◆ WORK ORDER
Answer with one figure only, the number of lines below in which "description" occurs.

━━━ AVAILABLE DATA ━━━

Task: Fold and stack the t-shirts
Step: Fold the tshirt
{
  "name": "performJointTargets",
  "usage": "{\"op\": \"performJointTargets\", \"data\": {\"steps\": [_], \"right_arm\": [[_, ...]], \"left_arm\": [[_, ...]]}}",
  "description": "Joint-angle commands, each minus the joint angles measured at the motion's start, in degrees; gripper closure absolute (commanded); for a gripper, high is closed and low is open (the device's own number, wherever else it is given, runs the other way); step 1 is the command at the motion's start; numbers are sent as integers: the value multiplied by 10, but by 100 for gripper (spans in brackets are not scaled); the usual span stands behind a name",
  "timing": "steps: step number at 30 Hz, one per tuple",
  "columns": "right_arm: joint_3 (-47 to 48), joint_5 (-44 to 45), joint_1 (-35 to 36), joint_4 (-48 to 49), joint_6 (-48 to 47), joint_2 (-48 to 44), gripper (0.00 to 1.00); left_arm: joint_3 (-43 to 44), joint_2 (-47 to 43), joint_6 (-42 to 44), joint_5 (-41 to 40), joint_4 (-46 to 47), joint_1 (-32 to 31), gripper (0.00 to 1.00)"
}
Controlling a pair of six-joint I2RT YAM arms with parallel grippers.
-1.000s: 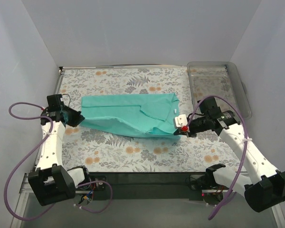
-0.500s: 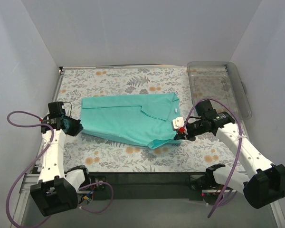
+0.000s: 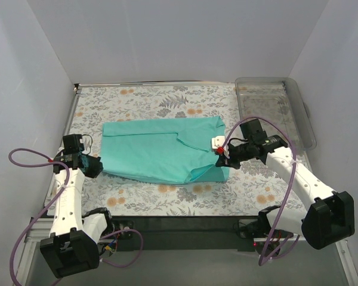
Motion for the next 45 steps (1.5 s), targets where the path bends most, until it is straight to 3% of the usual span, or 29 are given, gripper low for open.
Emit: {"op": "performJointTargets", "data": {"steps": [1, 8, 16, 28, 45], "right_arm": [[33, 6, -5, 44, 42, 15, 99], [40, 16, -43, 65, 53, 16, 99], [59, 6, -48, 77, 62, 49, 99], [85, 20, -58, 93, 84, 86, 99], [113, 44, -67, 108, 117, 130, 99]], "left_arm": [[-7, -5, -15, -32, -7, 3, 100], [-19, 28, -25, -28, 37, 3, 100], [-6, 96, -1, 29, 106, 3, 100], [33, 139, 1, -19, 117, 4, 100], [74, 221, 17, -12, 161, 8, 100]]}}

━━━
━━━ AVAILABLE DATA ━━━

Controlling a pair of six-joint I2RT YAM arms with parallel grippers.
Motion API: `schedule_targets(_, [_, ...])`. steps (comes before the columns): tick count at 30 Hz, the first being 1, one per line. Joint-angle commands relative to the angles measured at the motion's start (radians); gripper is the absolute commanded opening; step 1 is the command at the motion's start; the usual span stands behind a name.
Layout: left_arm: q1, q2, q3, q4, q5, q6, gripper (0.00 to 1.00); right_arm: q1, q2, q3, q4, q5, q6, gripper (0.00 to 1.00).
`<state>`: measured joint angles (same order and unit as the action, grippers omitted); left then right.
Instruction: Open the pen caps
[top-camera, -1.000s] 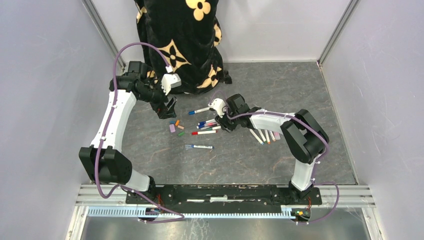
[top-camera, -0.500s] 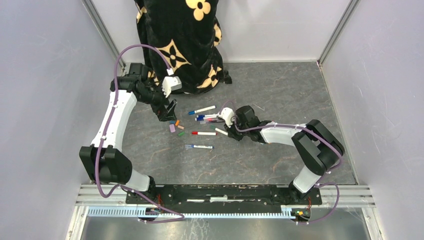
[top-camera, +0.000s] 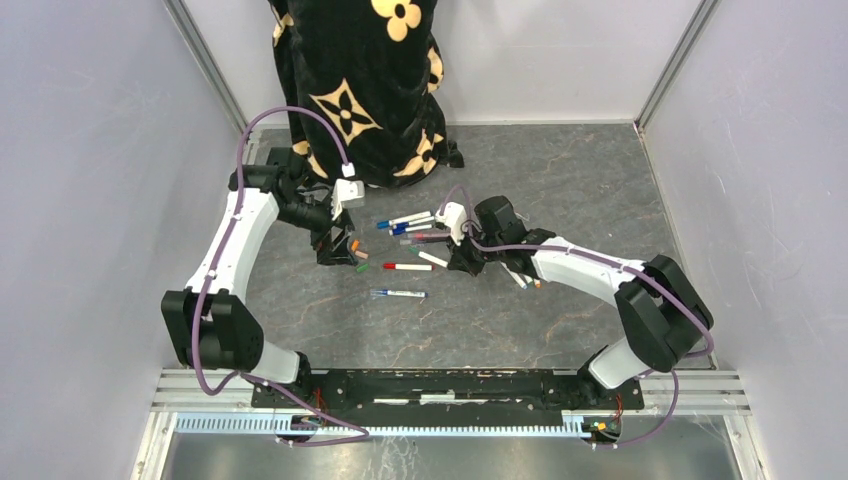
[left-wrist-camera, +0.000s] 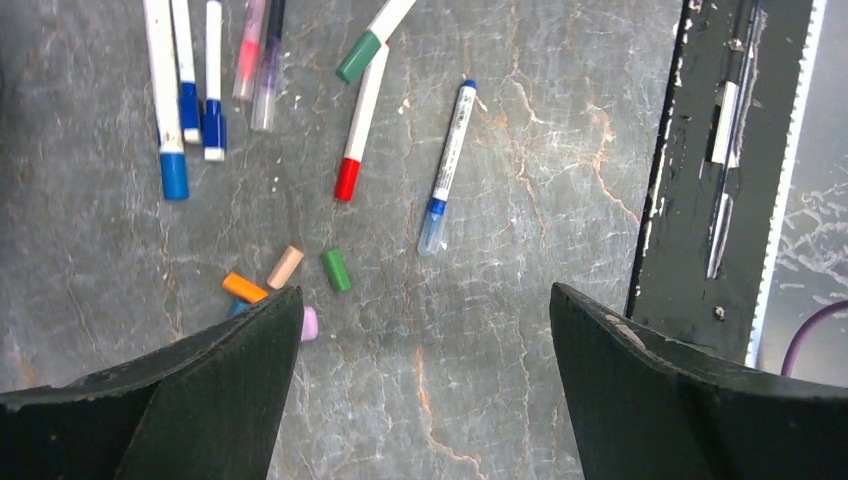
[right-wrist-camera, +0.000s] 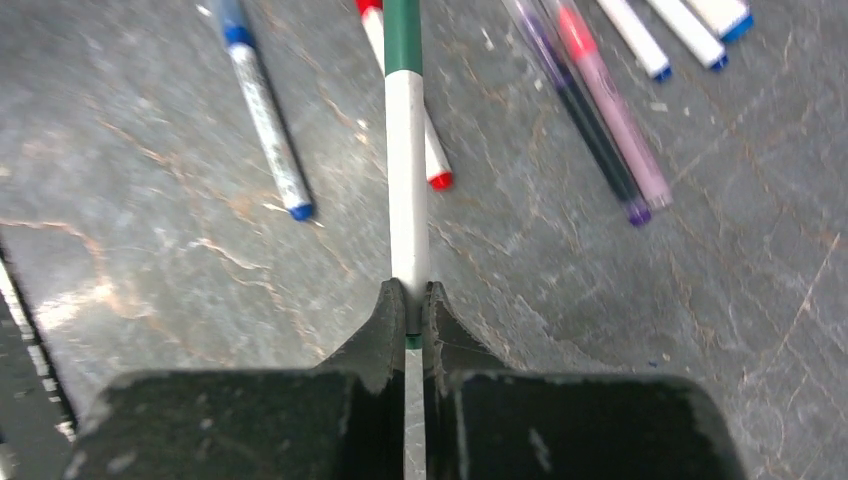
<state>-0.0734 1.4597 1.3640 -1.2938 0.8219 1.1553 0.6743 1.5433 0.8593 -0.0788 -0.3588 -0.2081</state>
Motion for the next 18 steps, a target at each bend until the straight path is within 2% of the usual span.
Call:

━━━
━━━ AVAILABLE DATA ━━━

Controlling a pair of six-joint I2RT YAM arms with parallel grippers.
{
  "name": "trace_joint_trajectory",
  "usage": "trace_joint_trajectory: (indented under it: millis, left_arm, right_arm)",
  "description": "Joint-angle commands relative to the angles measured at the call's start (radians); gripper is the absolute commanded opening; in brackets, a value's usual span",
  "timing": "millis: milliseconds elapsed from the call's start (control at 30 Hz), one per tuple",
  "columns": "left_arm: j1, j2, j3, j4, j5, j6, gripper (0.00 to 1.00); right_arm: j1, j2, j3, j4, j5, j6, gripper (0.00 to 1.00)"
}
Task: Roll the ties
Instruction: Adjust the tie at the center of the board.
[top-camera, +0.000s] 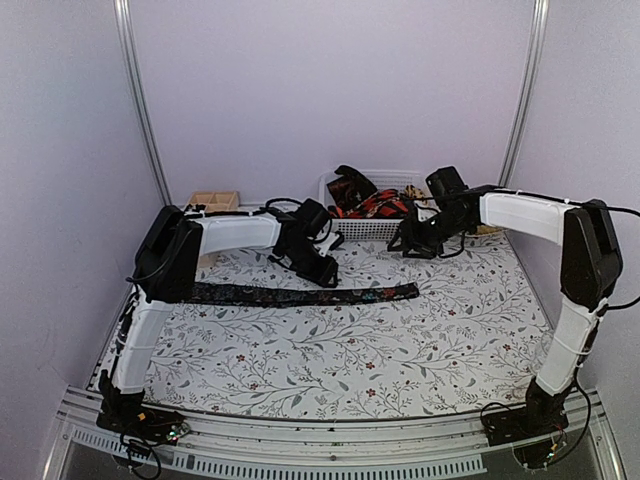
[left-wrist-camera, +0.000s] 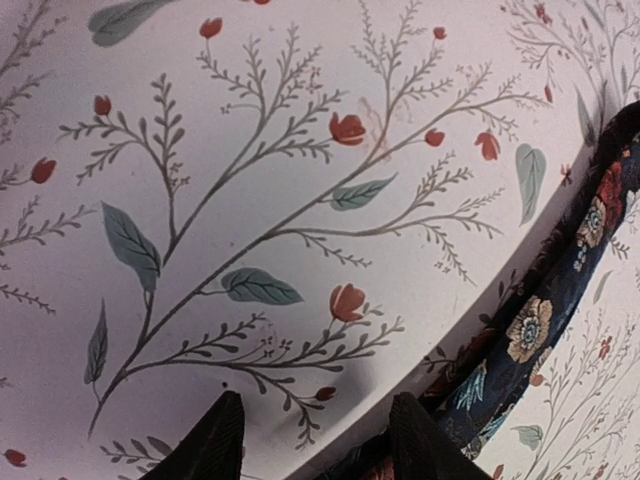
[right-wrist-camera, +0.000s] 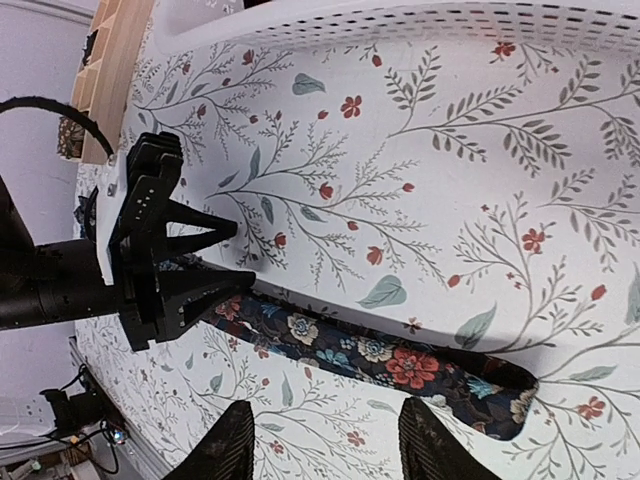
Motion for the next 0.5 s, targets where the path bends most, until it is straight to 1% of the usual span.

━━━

◆ RESPONSE FOR THIS EXERCISE
2